Will 2020 be another record year for PBSA Investment?
Pippa Lane, March 2020
Despite a 33% decrease in actual transactions, 2019 was an incredibly strong year for the student accommodation sector with JLL recording £5.2bn worth of transactions, the highest level since 2015 when £5.7bn was transacted. This performance cements the UK PBSA sector as an attractive market for global investors despite recent political uncertainty.
Key transactions in 2019:
Unite’s £2.2bn acquisition of Liberty Living;
Vita Student’s £590m acquisition of a 3,195 bed portfolio from DWS;
SPH’s acquisition of the Student Castle portfolio for £448 million;
Mapletree Investment’s £96m acquisition of Callice Court and Millennium Court in Coventry comprising 1,127 beds.
At the end of Q4 2019, with confidence expected to return to the real estate sector; anticipation that full time student numbers will grow by 27% by 2030 and demand will continue to outstrip supply in many cities by 30%; and the rumoured sale or IPO of IQSA’s portfolio, JLL predicted that PBSA transaction volumes could exceed £7.5bn in 2020! Although some may have thought this prediction was optimistic, the recent announcement of IQSA’s portfolio sale to Blackstone for a record £4.7bn, might just mean this prediction will come true.
This recent sale is the largest ever private real estate deal in the UK, representing strong investment commitment to the PBSA sector in the wake of anticipated student number growth and limited supply. Through robust investor appetite and increased market competition, Cushman & Wakefield report that yields in Q4 2019 in Prime London have moved inwards to 3.75%, whilst Super Prime Regional and Prime Regional market yields have remained stable at 4.75%-5% and 5.25-5.75% respectively. C&W believe that stability of income will be the most important factor for returns in 2020.
At SFG, we believe it is an interesting time for the Student Accommodation sector. As the Market continues to mature, there are still many exciting investment opportunities for new entrants and old hands. As we progress further into 2020, investors should ensure that any investment decision is underpinned by market fundamentals including structural and demographic demand as these are essential for success.
Despite strong investor appetite, the sector is becoming more challenged by increased rent affordability concerns. According to JLL, the proportion of markets with average rents above £200 per week has increased by 13% since 2014/15, whilst the proportion of markets offering average rents below £125 per week (the threshold for affordable rent outside of London based on maintenance grant payments) has decreased from 55% to 36%.
C&W further report the average cost of a new private sector en-suite bed in 2019/20 is £6,883 per annum. This is over three quarters of the maximum maintenance loan amount available to students outside London. C&W indicate lower rents are currently only being delivered through increased competition, as the market is yet to deliver an ‘affordable’ product at scale.
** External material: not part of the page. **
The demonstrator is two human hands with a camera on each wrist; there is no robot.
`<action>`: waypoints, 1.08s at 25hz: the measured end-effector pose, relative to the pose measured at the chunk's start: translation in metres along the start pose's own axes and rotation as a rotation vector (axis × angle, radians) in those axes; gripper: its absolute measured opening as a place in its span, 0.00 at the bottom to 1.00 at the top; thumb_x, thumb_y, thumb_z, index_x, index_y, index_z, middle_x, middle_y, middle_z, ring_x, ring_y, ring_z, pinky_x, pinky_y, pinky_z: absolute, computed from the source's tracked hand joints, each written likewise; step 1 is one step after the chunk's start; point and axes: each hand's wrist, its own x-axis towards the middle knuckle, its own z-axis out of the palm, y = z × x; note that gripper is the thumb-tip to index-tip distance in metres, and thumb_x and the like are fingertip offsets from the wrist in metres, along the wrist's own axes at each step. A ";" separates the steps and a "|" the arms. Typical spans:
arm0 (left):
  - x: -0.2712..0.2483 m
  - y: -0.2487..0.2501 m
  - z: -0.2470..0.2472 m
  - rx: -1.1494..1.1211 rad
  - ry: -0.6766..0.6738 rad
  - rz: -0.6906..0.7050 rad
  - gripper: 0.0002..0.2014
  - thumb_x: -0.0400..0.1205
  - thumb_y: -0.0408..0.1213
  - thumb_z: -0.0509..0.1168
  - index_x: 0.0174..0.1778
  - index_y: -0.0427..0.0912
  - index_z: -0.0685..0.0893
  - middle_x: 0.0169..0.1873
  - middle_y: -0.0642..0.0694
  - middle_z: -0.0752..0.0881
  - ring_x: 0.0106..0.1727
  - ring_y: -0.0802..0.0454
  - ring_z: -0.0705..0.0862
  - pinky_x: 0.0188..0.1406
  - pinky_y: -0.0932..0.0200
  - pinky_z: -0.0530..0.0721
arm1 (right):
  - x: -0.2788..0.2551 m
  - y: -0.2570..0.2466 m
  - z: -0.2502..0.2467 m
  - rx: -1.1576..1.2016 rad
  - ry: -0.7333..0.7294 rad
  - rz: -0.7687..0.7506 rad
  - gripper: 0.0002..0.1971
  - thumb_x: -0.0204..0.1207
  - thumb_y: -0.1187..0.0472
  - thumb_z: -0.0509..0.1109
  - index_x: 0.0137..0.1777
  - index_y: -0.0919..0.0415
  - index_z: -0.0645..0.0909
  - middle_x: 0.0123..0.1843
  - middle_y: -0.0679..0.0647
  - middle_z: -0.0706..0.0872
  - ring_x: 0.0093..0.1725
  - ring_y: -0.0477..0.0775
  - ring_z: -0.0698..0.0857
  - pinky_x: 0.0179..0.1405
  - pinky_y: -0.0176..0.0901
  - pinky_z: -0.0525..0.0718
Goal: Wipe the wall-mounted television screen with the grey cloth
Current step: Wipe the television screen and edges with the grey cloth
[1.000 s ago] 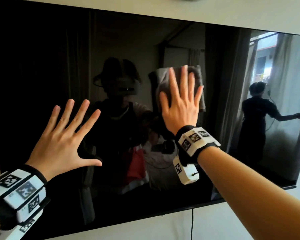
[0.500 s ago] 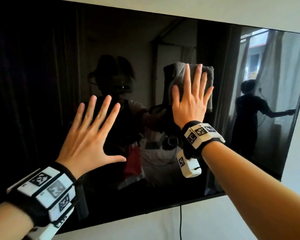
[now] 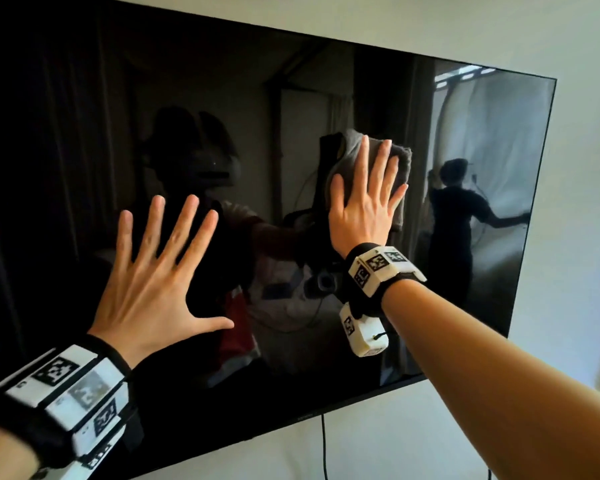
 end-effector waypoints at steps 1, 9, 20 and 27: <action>0.007 0.015 -0.002 -0.008 0.013 0.026 0.69 0.57 0.82 0.60 0.88 0.43 0.50 0.88 0.38 0.50 0.87 0.29 0.48 0.84 0.26 0.45 | -0.004 -0.001 0.001 -0.007 -0.009 -0.045 0.33 0.84 0.45 0.52 0.85 0.46 0.43 0.87 0.53 0.41 0.85 0.58 0.40 0.81 0.65 0.37; 0.080 0.110 0.001 -0.003 0.008 -0.009 0.74 0.55 0.81 0.67 0.88 0.38 0.47 0.88 0.35 0.49 0.88 0.33 0.48 0.86 0.31 0.52 | 0.008 0.038 -0.007 -0.044 -0.065 -0.235 0.32 0.84 0.44 0.53 0.85 0.43 0.44 0.87 0.52 0.42 0.85 0.56 0.41 0.81 0.61 0.35; 0.083 0.140 -0.014 0.029 -0.010 -0.051 0.70 0.54 0.70 0.78 0.88 0.44 0.54 0.88 0.39 0.53 0.86 0.30 0.56 0.79 0.24 0.62 | 0.042 0.103 -0.022 -0.069 -0.021 -0.208 0.33 0.83 0.43 0.51 0.85 0.46 0.43 0.87 0.55 0.43 0.85 0.60 0.43 0.82 0.67 0.41; 0.115 0.179 -0.006 0.074 -0.065 -0.033 0.73 0.52 0.77 0.73 0.88 0.46 0.50 0.89 0.42 0.51 0.87 0.32 0.52 0.81 0.25 0.59 | 0.072 0.150 -0.035 -0.024 0.043 -0.033 0.32 0.84 0.44 0.50 0.85 0.45 0.43 0.87 0.54 0.42 0.85 0.57 0.42 0.81 0.68 0.43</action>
Although there will always be demand for a premium product, fuelled by the international market, the number of affordable accommodation options are decreasing as a proportion of overall supply. An increasing number of students (particularly domestic students) are now seeking accommodation that offers value for money, rather than premium specification or bespoke amenities.
Moving into 2020, with the draft London plan bringing rent affordability in to the spotlight, attempting to establish 35% of all new PBSA development as ‘affordable’ (equal to or below 55% of the maximum maintenance loan for living costs), with other cities expected to follow suit in the future; and a 55% increase in acceptances to Higher Education from the most disadvantaged groups in society between 2010 and 2019, how far can investors, developers or operators go to deliver innovative schemes at an affordable price?
As rental affordability concerns grow and pressures increase to compete and provide better value for money experiences, we believe at SFG that fewer student micro-markets will be in a position to absorb luxury high rental schemes. It is imperative that investors, developers and operators pay close attention to each individual location and student market to ensure their product is appropriate for success.